Lo studio nasce dall’esigenza di fornire ai decisori politici uno strumento semplice per valutare gli effetti complessivi delle restrizioni sugli aromi. I ricercatori hanno sviluppato un modello decisionale, commissionato originariamente da Public Health England, che mette a confronto i potenziali benefici della riduzione dello svapo giovanile con i possibili effetti indesiderati sulle cessazioni dal fumo e sulle ricadute tra gli ex fumatori. Applicando il modello ai dati disponibili al 13 novembre 2024, gli autori hanno stimato che la disponibilità di liquidi aromatizzati porta circa 125.034 giovani non fumatori a sperimentare la sigaretta elettronica. Di questi, circa 48.764 arriverebbero successivamente a fumare. Tuttavia, lo stesso modello stima che ben 841.302 fumatori ed ex fumatori non fumino grazie alla disponibilità di liquidi aromatizzati per il vaping.

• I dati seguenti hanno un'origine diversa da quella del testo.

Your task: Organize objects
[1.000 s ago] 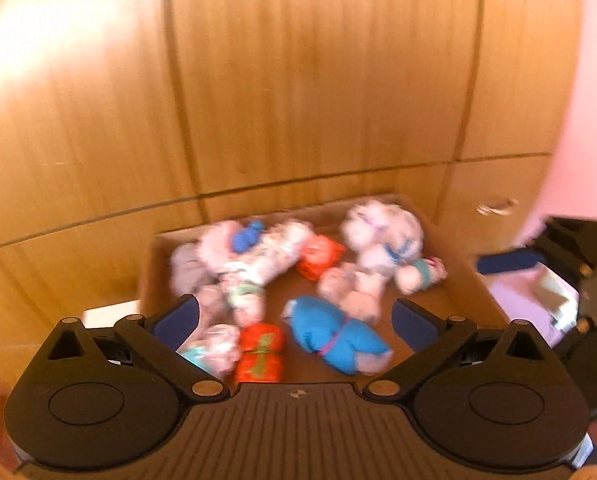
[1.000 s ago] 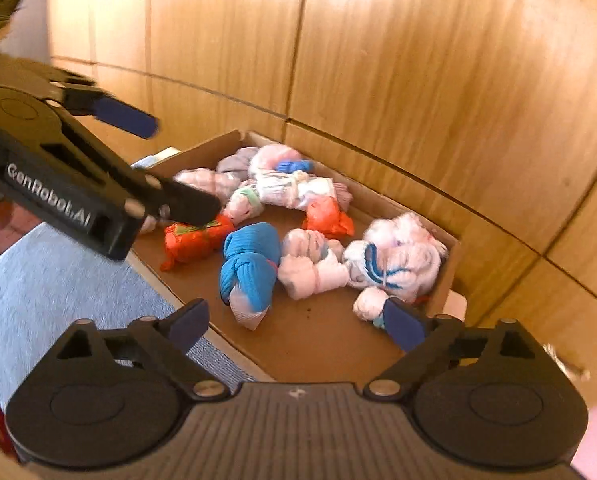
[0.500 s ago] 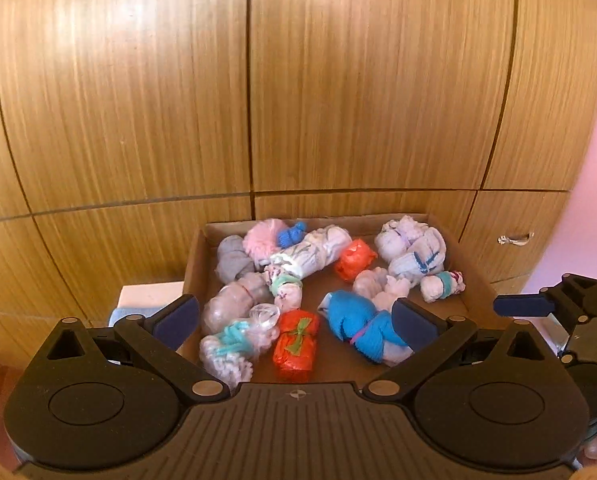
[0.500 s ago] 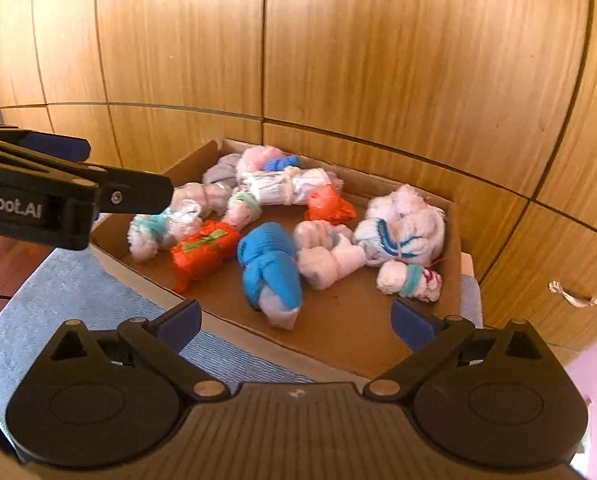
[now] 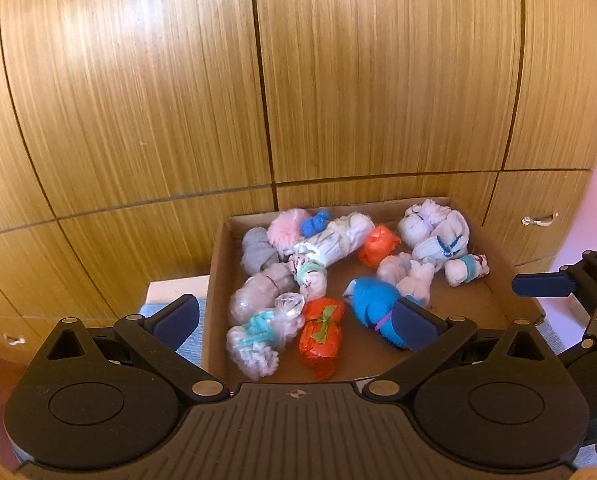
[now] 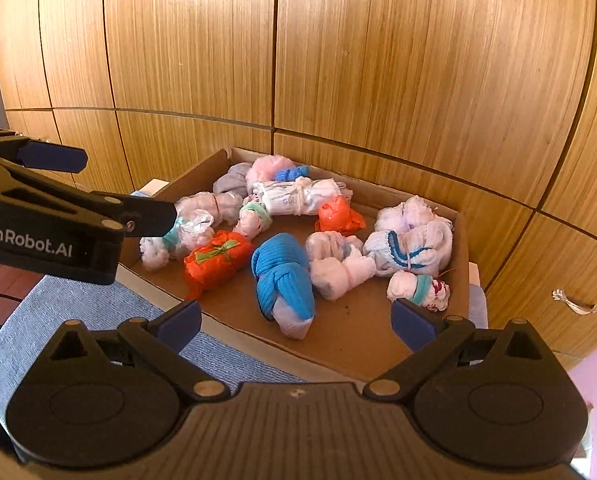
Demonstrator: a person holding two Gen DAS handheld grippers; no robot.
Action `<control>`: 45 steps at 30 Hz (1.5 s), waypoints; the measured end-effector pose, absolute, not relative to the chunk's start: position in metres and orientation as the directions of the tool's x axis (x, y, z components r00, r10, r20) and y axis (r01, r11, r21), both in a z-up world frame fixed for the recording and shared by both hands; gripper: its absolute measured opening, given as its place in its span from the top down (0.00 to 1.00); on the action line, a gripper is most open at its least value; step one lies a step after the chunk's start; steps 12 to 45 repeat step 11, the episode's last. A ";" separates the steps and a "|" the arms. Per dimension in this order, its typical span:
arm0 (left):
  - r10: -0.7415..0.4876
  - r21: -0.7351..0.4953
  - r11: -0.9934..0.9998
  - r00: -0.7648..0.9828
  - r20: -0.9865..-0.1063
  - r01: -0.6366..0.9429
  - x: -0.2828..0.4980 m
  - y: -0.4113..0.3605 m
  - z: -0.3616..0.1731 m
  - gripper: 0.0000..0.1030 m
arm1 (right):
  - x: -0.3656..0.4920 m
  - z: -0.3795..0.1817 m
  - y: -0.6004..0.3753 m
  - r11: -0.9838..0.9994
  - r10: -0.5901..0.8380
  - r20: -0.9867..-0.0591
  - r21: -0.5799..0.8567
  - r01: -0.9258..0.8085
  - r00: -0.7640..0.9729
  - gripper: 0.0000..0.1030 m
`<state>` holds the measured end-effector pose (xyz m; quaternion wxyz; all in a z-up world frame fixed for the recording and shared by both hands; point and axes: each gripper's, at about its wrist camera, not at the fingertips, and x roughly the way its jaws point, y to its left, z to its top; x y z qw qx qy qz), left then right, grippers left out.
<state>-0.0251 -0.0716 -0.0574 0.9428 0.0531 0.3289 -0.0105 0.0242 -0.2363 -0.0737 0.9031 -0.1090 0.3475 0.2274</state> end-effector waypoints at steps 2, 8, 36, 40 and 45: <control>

Sulla base di queste stime, l’algoritmo conclude che una normativa che lasci sul mercato soltanto prodotti senza aroma, al tabacco o al mentolo determinerebbe un effetto netto negativo: l’aumento del fumo tra gli adulti, dovuto a minori cessazioni e maggiori ricadute, supererebbe il numero di giovani protetti dall’iniziazione allo svapo e al successivo consumo di sigarette combustibili. Gli autori sottolineano che lo strumento è stato volutamente progettato per essere semplice e facilmente interpretabile dai responsabili delle politiche sanitarie. Per questo motivo i risultati non dovrebbero essere considerati una previsione definitiva, ma un supporto alle decisioni da utilizzare insieme ad altre evidenze scientifiche, comprese quelle provenienti da Paesi con sistemi regolatori comparabili.
Il lavoro si inserisce nel dibattito in corso nel Regno Unito sulle misure per contrastare lo svapo minorile. Secondo i ricercatori, qualsiasi intervento sugli aromi dovrebbe tenere conto non solo dell’impatto sui giovani, ma anche del ruolo che le sigarette elettroniche aromatizzate svolgono per milioni di fumatori adulti che utilizzano questi prodotti per smettere di fumare o per evitare una ricaduta nel consumo di tabacco.